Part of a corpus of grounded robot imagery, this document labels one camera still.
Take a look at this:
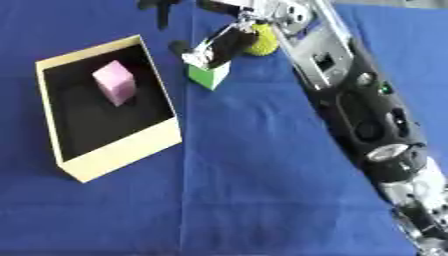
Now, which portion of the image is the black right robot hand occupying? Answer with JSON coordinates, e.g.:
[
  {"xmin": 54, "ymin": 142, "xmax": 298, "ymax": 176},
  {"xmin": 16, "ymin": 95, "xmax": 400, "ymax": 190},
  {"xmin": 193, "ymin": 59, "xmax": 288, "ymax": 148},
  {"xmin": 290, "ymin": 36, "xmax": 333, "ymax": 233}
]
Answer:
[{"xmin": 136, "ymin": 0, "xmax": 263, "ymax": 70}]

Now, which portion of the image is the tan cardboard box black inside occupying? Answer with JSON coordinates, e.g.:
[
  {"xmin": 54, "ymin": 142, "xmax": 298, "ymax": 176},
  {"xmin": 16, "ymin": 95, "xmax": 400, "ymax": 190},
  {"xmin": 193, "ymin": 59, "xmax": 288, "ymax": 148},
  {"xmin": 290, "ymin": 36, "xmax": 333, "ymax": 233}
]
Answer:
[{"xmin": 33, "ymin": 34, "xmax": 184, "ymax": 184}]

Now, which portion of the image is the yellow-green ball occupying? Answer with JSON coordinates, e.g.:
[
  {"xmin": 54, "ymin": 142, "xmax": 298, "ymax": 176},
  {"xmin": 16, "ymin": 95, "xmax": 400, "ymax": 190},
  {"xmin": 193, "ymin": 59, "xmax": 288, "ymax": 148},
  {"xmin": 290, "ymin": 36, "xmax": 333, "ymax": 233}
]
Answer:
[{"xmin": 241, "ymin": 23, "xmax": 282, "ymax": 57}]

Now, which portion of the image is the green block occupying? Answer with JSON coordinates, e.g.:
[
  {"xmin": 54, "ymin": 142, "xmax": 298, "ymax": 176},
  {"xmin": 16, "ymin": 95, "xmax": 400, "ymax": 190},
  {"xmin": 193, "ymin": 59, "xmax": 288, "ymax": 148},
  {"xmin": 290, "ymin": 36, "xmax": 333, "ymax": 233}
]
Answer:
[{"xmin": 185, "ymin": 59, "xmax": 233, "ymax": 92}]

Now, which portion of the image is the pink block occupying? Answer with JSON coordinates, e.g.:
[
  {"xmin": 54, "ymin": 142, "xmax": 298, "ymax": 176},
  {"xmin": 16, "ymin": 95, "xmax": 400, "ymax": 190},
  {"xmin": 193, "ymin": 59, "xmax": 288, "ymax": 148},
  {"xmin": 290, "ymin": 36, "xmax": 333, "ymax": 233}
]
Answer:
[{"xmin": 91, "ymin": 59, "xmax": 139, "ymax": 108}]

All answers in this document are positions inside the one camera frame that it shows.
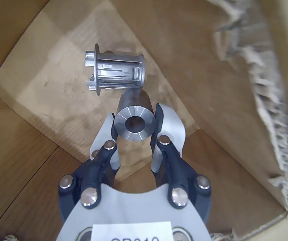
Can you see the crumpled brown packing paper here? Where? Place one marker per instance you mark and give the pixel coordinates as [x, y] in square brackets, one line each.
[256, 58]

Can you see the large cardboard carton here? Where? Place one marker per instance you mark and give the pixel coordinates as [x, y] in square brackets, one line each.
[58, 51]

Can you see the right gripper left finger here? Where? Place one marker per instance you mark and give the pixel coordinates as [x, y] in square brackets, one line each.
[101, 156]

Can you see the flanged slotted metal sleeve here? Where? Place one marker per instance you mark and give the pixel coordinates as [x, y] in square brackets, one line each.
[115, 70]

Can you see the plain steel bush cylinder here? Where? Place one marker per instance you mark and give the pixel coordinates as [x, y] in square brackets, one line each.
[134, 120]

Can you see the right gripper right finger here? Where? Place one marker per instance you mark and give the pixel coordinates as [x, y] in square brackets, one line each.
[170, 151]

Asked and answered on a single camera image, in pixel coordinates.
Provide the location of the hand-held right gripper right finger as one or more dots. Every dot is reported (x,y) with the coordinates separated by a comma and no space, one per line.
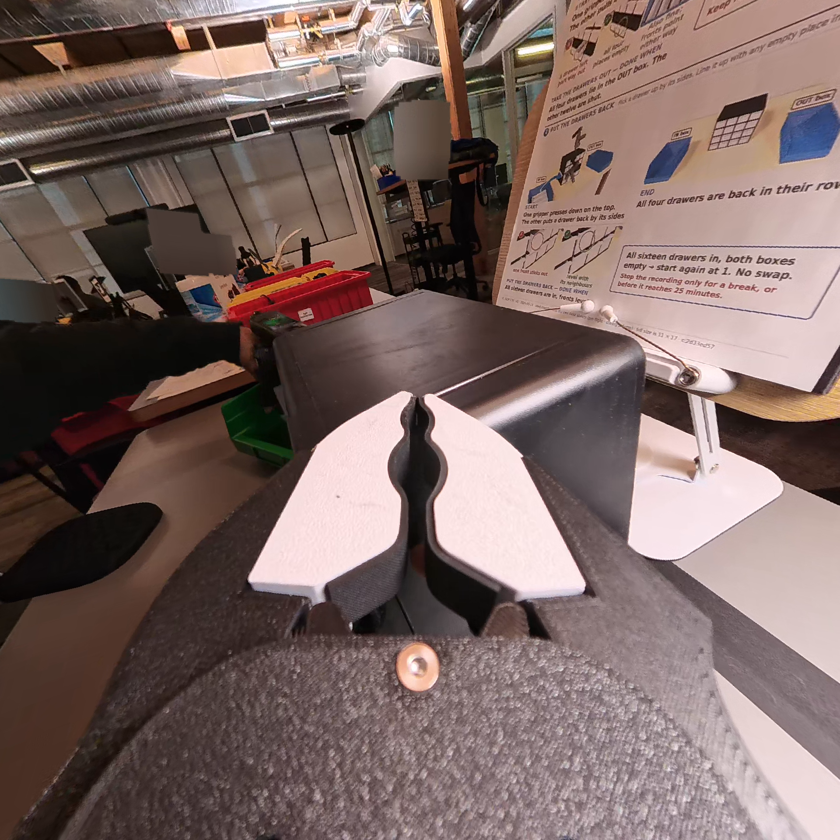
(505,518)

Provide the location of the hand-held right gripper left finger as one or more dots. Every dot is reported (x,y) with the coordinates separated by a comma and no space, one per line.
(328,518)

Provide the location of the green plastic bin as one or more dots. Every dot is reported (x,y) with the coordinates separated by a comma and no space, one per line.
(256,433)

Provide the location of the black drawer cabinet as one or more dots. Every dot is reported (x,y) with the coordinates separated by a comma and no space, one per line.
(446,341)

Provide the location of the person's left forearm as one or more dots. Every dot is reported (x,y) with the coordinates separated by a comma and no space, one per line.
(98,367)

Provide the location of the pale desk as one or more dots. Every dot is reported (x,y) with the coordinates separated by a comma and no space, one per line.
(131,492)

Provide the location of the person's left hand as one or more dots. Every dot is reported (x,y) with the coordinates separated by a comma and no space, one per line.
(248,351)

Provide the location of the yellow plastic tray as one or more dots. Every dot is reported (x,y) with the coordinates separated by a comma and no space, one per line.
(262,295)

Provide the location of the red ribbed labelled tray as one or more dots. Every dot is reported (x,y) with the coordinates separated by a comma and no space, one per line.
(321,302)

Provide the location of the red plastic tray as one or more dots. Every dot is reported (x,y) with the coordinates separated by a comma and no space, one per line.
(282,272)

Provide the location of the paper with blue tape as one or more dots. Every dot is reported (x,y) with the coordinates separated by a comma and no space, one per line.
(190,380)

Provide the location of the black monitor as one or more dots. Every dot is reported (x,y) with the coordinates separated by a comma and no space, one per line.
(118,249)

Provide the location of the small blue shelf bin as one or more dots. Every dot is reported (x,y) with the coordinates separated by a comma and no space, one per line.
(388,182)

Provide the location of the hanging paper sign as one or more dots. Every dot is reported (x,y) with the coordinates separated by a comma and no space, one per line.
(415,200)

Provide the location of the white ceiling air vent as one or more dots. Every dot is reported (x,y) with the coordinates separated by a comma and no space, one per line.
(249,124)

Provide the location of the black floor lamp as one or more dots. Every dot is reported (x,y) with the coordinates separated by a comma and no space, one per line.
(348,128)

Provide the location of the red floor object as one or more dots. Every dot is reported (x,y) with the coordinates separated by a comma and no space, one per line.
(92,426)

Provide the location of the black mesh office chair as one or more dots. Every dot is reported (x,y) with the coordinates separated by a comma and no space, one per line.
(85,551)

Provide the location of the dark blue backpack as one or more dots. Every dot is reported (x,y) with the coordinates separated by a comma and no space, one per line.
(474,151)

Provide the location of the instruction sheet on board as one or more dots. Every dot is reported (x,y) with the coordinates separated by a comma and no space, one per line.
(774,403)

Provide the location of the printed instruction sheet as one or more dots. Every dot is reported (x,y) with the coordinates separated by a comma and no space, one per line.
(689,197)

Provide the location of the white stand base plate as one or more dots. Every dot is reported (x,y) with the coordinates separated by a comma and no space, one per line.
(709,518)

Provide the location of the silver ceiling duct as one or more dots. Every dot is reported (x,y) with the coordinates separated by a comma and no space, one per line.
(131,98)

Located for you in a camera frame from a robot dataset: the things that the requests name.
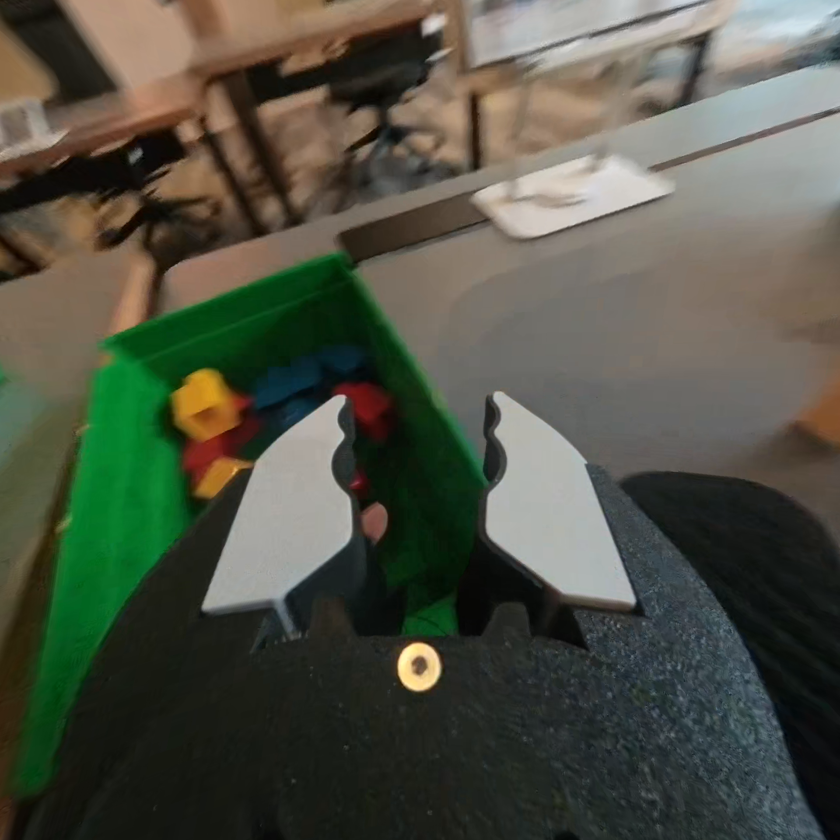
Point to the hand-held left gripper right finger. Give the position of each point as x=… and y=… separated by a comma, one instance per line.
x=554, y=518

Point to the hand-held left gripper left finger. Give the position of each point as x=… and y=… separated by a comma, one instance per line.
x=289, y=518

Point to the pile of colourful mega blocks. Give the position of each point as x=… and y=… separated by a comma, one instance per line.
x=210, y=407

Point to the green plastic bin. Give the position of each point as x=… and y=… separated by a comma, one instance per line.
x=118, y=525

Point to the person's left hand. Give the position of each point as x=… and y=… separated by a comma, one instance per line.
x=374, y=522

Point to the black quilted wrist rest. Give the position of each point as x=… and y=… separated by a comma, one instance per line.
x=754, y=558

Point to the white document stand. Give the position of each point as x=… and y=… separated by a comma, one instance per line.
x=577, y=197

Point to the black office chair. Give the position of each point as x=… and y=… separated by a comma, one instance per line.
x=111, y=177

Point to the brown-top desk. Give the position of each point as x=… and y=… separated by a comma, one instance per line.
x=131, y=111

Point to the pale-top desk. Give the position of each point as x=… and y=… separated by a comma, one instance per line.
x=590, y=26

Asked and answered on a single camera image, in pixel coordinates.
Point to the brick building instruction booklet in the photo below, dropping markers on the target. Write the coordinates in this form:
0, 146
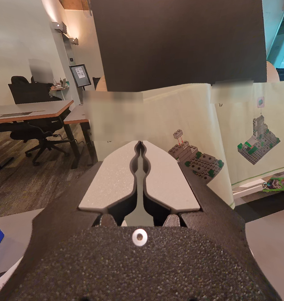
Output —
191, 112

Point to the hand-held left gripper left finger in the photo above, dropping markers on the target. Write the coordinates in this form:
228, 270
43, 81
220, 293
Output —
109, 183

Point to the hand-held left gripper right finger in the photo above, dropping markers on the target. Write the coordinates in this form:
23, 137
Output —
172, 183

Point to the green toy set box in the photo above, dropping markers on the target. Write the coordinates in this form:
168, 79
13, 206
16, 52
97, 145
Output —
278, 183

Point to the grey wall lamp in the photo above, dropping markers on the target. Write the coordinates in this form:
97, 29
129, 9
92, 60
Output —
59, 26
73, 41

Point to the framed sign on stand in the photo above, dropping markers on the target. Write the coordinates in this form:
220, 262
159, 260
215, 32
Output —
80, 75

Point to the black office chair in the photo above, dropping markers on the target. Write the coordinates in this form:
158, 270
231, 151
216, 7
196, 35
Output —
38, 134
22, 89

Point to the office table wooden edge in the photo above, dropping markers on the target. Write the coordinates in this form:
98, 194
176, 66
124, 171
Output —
☆ ☆ ☆ ☆
Check each line of the records above for the string "robot", and report every line that has it.

Part of a corpus of grounded robot imagery, this document labels one camera still.
Now, which portion of the image is the black right robot hand occupying? Answer with JSON coordinates, e.g.:
Located for you in a camera frame from a robot dataset: the things that the requests name.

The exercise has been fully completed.